Maintenant, l'Exécutif s'apprête à reprendre l'exercice. Lorsqu'il a abordé la question en marge du Conseil de gouvernement du 6 février, le ministre de l'Inclusion économique, de la petite entreprise, de l'emploi et des compétences, Younes Sekkouri, a tenu à transmettre des messages implicites en faisant savoir que le dialogue social va reprendre. Il a déclaré que les sujets à forte teneur sociale doivent être abordés avec le maximum de sincérité puisqu'il s'agit, selon lui, de sujets qui transcendent des positionnements politiques. Il a estimé qu'il faut apprendre à gérer les divergences et être à l'écoute sans être figé dans les positions dogmatiques. Il a également souligné que personne ne saurait se substituer à la légitimité des urnes, d'où l'impératif de dire la vérité sur les sujets épineux et faire preuve de compromis. C'est comme si le ministre voulait fixer les règles du débat lors des futures discussions qui s'annoncent.

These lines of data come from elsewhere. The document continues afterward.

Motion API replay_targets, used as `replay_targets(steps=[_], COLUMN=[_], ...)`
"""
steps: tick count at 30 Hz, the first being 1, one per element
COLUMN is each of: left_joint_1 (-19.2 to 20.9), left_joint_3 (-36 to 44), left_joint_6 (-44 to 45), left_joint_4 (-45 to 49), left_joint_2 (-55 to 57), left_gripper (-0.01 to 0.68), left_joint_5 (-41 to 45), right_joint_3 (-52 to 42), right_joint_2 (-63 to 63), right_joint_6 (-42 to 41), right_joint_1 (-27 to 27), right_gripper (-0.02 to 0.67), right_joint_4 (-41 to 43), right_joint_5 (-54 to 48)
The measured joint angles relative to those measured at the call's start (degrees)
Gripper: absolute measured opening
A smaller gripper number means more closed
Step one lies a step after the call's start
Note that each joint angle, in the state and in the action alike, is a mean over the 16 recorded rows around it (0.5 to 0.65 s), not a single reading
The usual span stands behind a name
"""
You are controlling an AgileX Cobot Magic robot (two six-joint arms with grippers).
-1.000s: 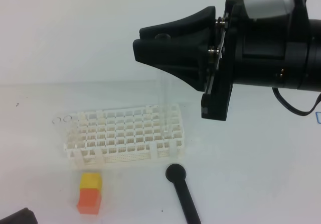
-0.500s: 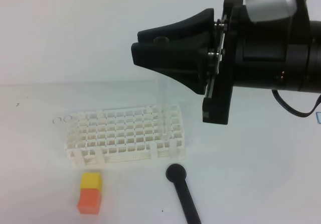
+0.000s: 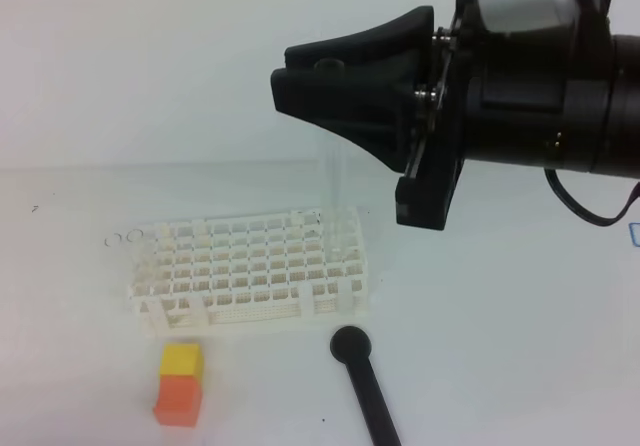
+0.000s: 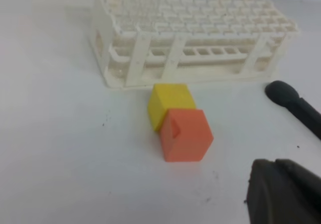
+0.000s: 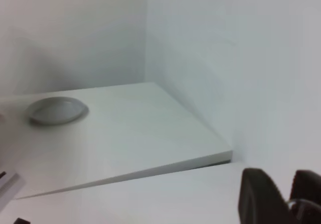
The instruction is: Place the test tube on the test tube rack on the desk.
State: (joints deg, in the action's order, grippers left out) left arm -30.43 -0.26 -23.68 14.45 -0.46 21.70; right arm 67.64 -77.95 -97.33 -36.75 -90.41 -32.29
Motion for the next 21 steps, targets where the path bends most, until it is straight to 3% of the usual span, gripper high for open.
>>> replay_targets(steps=[13,17,21], left_joint_1=[0.0,0.0,0.0], left_joint_3=[0.5,0.5,0.5], left_joint_6=[0.0,0.0,0.0], left_joint_4=[0.1,0.1,0.1], left_joint_2=[0.0,0.0,0.0], left_gripper=[-0.001,-0.001,-0.001], left_joint_5=[-0.9,-0.9,-0.9], right_joint_3=[-0.5,-0.7,-0.9], right_joint_2=[-0.1,-0.3,-1.1], right_joint_6=[1.9,10.9,26.4], right_joint_1=[0.0,-0.2,-0.8], right_gripper=[0.118,0.118,0.118], right_joint_4=[1.9,10.2,23.0], right_joint_5=[15.9,22.8,28.9])
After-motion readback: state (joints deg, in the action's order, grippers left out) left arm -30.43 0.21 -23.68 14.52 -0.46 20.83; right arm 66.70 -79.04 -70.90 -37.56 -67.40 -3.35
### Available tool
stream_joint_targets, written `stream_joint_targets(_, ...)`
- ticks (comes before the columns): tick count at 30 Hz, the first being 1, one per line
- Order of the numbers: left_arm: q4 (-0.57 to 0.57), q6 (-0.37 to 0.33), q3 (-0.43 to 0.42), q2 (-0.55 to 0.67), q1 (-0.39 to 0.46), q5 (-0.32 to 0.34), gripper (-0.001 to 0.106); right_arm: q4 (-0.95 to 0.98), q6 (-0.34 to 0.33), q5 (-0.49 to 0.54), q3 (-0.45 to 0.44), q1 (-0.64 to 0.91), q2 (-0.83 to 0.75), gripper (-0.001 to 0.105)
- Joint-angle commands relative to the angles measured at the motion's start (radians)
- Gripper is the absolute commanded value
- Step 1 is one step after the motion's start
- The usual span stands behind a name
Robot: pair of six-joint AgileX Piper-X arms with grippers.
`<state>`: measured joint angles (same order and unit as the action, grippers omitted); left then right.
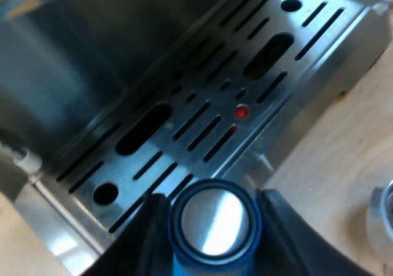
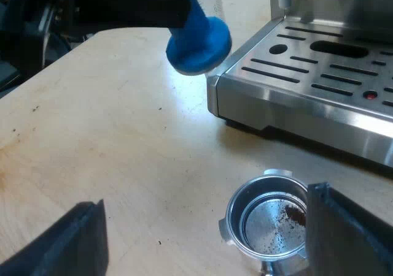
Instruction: Grind coffee beans and then tamp
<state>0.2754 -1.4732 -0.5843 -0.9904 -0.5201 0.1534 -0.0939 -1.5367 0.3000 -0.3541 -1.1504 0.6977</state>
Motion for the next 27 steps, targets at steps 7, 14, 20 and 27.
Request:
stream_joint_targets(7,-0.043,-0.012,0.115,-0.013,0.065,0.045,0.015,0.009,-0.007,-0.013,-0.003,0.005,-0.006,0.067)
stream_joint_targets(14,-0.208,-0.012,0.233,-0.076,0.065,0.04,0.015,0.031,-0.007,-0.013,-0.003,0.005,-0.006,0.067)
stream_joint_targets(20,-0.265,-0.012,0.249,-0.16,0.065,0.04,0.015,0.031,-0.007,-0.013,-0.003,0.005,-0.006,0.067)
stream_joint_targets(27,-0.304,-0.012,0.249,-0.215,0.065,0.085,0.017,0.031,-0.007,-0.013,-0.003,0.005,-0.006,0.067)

Actuellement, la tension se fait encore sentir entre l'Exécutif et les syndicats qui ont pris part à la grève générale. L'UMT garde encore une certaine amertume de voir le gouvernement contester ses chiffres de participation qui, finalement, n'a pas dépassé 35% au secteur public et 1,4% au privé.
Mais on est loin de la rupture après les paroles tendres que le Chef du gouvernement, Aziz Akhannouch, a adressées aux syndicats pendant son dernier grand oral à la Chambre des Conseillers. "Nous respectons les syndicats", a- t-il dit. Ce qui lui a valu des embrassades chaleureuses avec les parlementaires de quelques groupes syndicaux à l'issue de la séance. Un geste de bon augure ?
Caisses de retraites : Le spectre de la faillite ! Selon l'exposé initial de l'Exécutif, tous les régimes actuels sont menacés mais à des degrés différents. Le régime de pensions civiles est le plus menacé puisque la Caisse Marocaine des Retraites souffre d'un déficit de 8 MMDH et risque ainsi d'épuiser ses réserves d'ici 2028. Par contre, la CNSS dispose d'une durée de vie plus longue avec un déficit de 375 MDH.
Toutefois, la Caisse est menacée de faillite dès 2038, en dépit de ses réserves estimées à 61 MMDH. La situation la plus confortable est celle du Régime Collectif d'Allocation de Retraite (RCAR), géré par la Caisse de dépôt et de gestion (CDG), fort de ses 135 MMDH de réserves qui lui permettent de continuer à verser les pensions jusqu'en 2052.
En plus des failles financières liées à plusieurs facteurs, dont le chômage et le vieillissement de la population, le système actuel accuse plusieurs lacunes dont un décalage flagrant entre le secteur privé et le secteur public. Il en résulte un fossé abyssal qui sépare le public et le privé.